(What needs to be done) Transcribe the lines below exactly. No image belongs in the transcription.

Top of Data shown

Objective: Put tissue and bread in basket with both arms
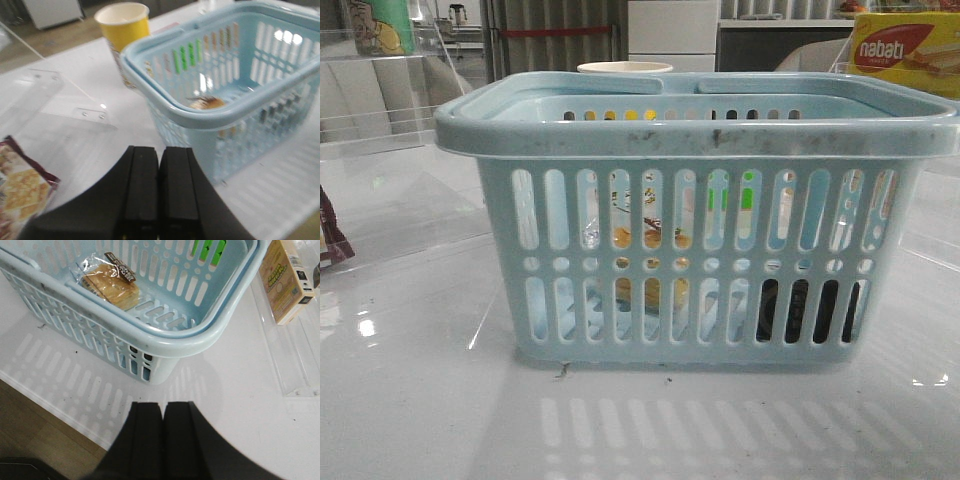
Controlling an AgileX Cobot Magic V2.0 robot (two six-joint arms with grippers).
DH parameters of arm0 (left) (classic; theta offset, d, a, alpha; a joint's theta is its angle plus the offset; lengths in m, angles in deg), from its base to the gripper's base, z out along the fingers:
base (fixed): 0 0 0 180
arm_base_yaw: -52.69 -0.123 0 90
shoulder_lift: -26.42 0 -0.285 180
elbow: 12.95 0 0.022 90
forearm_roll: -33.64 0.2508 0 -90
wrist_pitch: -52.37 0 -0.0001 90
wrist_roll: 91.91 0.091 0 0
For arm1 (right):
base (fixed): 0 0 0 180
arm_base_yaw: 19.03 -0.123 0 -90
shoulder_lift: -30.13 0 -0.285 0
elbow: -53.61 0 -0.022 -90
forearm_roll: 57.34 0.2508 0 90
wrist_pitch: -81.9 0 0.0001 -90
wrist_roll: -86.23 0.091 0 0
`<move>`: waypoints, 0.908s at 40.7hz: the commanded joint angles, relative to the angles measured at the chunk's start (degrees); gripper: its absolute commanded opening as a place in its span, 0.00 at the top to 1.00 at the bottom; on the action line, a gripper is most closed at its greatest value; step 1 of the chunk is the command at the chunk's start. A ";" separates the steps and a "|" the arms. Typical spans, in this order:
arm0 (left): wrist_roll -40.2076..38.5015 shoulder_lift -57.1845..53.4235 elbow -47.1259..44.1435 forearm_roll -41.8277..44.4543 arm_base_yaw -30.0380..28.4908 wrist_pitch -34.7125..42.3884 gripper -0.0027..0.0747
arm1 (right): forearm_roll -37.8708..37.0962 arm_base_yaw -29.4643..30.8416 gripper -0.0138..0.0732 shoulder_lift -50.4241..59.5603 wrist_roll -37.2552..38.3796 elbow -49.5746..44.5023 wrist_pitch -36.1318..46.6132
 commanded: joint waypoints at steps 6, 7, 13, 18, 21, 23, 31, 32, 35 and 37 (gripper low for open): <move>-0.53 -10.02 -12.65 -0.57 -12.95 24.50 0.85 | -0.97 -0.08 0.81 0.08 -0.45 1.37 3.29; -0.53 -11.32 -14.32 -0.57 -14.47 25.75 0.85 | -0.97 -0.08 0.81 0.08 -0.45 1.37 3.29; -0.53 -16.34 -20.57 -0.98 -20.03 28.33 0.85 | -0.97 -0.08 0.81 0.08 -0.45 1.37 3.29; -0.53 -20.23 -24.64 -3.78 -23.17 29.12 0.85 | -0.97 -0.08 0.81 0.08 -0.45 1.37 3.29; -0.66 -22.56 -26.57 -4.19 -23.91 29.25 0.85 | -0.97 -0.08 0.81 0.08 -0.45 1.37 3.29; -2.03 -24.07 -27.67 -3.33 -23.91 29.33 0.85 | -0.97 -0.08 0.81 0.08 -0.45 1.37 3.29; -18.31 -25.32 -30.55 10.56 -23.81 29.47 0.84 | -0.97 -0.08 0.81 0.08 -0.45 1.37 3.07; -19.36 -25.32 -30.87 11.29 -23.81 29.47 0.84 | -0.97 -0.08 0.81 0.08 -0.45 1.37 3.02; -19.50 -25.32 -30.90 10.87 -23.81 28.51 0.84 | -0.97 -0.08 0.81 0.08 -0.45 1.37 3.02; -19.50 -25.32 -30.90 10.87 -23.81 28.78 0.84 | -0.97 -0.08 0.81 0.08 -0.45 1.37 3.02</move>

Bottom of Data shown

(Reply)
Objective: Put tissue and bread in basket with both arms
Controlling an AgileX Cobot Magic V2.0 robot (two six-joint arms with grippers).
DH parameters of arm0 (left) (classic; theta offset, d, a, alpha; a joint's theta is its angle plus the offset; lengths in m, angles in deg), from its base to the gripper's base, z out along the fingers:
base (fixed): 0 0 0 180
arm_base_yaw: -52.69 -0.123 0 90
shoulder_lift: -26.42 0 -0.285 180
elbow: 12.95 0 0.022 90
forearm_roll: -33.64 0.2508 0 -90
wrist_pitch: -52.37 0 -0.0001 90
wrist_roll: 91.91 0.091 0 0
For arm1 (right):
base (fixed): 0 0 0 180
arm_base_yaw: 19.03 -0.123 0 -90
shoulder_lift: -30.13 0 -0.285 0
elbow: -53.61 0 -0.022 -90
forearm_roll: 57.34 0.2508 0 90
wrist_pitch: -81.9 0 0.0001 -90
wrist_roll: -86.23 0.091 0 0
`<move>`: waypoints, 0.908s at 40.7hz: the commanded joint angles, relative to the angles measured at the chunk's start (degrees); gripper: its absolute commanded opening as a place in its span, 0.00 at the top to 1.00 at the bottom; on the action line, a gripper is most closed at its greatest value; step 1 of the chunk is the command at the chunk's start. A ";" separates the steps and a "|" the arms. Typical spans, in this order:
arm0 (left): wrist_roll -40.2076..38.5015 shoulder_lift -57.1845..53.4235 elbow -47.1259..44.1435 forearm_roll -41.8277..44.4543 arm_base_yaw -30.0380..28.4908 wrist_pitch -34.7125..42.3884 gripper -0.0027..0.0747
arm1 (right): forearm_roll -37.8708..37.0962 arm_base_yaw -29.4643..30.8416 gripper -0.0138..0.0732 shoulder_lift -50.4241..59.5603 wrist_roll -37.2552..38.3796 elbow -49.5746..44.5023 wrist_pitch -36.1318..46.6132
 commanded: joint waypoints at steps 6, 7, 13, 18, 21, 23, 31, 32, 35 and 37 (gripper low for open): <move>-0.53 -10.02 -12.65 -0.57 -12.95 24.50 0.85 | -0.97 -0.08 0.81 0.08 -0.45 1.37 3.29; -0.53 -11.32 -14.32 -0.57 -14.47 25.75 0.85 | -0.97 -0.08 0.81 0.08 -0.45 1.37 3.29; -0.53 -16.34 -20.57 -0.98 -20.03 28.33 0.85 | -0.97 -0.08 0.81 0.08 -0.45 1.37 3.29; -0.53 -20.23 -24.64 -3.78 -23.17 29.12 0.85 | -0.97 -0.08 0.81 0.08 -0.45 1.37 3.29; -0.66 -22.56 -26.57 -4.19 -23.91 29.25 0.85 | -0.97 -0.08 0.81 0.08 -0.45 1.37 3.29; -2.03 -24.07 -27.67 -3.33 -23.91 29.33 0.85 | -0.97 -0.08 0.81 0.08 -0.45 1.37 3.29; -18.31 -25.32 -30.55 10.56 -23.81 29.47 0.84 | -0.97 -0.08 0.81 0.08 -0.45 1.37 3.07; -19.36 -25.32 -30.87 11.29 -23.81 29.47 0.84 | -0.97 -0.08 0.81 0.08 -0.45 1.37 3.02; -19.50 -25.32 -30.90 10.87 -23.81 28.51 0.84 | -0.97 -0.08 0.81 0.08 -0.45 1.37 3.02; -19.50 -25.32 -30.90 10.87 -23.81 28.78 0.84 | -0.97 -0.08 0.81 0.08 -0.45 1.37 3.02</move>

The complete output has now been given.